## Task instructions
Using the string "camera" as the key, pull each matching line out of the records below.
Material provided: Begin
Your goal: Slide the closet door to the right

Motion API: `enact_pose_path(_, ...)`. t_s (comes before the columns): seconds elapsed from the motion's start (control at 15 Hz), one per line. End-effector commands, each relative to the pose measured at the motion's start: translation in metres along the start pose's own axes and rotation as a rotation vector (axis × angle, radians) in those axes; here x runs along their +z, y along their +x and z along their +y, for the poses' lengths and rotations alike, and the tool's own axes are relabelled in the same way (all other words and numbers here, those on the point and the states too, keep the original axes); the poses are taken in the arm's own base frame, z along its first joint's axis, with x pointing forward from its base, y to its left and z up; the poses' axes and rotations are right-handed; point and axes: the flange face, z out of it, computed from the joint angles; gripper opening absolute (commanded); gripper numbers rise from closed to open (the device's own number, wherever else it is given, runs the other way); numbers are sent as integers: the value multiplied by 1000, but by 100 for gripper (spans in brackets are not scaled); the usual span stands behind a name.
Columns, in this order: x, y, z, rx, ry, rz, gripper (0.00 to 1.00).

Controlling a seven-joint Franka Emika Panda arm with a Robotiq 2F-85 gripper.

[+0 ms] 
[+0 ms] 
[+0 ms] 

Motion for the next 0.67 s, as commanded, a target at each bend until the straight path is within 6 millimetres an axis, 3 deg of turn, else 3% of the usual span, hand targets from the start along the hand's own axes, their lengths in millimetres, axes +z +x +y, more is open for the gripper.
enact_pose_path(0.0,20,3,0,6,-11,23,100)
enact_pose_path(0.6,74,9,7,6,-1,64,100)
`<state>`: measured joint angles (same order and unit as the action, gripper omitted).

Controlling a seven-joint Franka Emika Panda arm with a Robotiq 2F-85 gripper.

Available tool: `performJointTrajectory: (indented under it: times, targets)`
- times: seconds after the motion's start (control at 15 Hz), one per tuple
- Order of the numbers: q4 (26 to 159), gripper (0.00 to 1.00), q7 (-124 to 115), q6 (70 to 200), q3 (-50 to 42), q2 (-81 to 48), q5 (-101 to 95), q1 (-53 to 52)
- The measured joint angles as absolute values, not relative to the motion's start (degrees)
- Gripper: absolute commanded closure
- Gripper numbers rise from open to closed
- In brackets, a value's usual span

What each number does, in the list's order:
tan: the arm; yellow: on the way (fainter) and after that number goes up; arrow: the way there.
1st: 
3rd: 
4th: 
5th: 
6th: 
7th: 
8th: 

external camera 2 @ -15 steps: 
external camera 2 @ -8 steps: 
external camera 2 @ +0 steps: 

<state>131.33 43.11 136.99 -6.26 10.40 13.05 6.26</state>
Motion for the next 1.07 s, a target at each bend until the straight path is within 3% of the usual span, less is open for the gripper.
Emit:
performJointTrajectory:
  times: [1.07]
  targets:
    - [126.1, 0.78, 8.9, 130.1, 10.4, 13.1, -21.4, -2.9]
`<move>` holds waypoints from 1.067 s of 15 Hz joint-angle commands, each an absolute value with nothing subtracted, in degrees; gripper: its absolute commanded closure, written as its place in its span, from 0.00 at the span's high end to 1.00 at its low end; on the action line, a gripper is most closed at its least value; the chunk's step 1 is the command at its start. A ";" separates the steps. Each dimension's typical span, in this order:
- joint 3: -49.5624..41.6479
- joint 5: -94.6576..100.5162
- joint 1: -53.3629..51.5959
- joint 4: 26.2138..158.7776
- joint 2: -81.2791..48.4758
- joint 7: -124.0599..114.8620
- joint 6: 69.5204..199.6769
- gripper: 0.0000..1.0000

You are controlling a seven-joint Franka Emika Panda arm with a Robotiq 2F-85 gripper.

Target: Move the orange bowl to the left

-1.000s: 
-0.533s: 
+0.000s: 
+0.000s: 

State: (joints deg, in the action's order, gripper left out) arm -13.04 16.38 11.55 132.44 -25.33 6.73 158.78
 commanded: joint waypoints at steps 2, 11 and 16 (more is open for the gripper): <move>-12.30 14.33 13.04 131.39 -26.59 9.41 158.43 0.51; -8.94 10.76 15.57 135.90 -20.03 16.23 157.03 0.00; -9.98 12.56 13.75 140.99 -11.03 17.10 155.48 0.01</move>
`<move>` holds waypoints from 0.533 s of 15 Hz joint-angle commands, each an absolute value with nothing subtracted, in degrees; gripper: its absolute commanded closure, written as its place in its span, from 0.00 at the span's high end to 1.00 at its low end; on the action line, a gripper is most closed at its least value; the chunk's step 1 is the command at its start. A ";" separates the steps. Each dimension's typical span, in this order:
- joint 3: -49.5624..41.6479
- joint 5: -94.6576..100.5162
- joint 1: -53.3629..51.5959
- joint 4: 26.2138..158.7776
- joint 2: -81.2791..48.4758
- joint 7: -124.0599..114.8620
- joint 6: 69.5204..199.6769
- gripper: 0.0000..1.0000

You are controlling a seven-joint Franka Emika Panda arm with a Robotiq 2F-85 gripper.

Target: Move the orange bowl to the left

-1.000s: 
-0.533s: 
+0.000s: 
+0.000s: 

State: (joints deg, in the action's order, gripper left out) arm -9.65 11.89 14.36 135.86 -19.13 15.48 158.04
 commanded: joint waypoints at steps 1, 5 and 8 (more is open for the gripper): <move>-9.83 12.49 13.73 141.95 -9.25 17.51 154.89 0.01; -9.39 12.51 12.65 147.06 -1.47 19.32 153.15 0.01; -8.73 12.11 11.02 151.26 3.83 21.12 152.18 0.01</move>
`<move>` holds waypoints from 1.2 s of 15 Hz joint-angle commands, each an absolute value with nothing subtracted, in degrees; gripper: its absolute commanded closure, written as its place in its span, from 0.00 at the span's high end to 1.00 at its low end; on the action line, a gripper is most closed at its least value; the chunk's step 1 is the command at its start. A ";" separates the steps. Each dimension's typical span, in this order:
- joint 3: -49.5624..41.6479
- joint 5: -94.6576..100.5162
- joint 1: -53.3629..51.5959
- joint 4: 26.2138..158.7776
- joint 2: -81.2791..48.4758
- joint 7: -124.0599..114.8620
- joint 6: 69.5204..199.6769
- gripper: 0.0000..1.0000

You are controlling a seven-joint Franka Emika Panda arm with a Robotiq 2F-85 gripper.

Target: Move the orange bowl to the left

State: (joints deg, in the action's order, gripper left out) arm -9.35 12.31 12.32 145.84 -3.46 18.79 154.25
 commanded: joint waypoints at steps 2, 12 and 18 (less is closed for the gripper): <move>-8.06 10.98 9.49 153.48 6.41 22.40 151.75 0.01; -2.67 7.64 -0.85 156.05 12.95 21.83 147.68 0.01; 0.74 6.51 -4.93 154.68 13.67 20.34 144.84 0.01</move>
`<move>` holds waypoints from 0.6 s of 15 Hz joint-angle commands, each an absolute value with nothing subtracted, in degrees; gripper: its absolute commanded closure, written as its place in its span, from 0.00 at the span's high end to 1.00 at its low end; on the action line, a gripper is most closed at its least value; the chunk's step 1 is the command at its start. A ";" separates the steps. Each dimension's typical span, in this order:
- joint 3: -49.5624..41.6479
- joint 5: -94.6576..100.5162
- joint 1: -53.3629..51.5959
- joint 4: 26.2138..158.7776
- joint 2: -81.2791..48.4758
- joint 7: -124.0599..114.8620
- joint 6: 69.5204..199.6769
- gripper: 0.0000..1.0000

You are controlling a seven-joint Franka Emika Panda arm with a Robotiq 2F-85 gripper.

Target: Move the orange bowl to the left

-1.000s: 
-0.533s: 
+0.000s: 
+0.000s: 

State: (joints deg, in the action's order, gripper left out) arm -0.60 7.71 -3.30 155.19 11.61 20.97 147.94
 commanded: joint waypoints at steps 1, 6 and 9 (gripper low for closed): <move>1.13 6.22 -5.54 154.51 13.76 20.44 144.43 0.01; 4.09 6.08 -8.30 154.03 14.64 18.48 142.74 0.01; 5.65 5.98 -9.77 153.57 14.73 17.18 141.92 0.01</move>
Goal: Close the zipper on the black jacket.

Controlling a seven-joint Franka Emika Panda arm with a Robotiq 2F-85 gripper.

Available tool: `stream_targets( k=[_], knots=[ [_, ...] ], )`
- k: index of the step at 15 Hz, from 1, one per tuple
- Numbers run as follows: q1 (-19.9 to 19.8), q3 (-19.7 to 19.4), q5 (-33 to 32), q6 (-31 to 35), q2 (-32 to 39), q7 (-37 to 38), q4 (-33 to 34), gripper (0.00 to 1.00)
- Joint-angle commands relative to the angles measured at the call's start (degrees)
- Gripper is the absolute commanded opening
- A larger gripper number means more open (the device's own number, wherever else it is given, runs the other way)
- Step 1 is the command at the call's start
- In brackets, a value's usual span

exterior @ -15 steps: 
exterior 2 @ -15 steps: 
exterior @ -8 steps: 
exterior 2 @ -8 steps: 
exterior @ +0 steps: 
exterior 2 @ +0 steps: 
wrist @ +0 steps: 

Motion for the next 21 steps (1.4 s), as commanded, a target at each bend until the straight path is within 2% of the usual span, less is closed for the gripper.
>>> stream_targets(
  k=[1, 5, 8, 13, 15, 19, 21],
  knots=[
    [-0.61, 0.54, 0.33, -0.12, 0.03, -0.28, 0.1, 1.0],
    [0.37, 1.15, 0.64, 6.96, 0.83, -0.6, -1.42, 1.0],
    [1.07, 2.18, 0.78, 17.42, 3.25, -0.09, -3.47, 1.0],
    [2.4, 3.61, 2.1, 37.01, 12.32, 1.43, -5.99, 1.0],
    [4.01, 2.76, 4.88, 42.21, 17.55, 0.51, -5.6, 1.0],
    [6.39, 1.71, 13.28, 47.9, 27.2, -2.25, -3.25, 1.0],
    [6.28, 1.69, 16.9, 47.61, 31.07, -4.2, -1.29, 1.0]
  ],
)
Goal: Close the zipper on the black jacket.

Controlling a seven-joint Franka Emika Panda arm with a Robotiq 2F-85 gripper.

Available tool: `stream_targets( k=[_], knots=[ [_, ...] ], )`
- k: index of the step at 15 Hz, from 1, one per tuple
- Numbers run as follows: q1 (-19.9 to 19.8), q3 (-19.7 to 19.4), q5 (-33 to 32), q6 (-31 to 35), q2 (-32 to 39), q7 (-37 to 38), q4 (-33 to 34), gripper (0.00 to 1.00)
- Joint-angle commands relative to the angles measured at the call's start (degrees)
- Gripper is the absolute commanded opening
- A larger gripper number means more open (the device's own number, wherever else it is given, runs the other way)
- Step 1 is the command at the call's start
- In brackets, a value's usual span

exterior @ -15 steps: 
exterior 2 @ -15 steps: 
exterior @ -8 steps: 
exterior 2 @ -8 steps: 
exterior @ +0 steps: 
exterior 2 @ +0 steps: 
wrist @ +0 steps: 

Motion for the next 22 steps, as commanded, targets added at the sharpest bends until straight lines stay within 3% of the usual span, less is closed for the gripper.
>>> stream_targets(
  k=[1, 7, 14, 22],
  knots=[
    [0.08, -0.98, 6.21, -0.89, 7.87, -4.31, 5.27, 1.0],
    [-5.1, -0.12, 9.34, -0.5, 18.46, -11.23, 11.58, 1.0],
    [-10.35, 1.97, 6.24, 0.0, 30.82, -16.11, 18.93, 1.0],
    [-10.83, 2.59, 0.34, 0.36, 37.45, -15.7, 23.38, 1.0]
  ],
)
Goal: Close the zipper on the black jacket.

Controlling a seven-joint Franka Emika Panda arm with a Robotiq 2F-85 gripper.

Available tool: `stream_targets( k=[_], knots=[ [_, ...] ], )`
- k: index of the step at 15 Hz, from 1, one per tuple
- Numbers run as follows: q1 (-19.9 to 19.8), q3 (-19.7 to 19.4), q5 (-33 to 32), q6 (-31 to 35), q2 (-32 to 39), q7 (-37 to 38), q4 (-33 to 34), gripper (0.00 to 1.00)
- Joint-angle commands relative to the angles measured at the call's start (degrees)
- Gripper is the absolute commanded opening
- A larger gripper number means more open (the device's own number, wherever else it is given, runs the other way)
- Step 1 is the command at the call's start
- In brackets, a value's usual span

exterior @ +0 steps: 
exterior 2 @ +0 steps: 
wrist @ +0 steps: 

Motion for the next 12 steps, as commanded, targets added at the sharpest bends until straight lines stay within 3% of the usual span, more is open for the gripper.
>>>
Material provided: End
## Exercise response
external camera 2 @ -15 steps: 
external camera 2 @ -8 steps: 
external camera 2 @ +0 steps: 

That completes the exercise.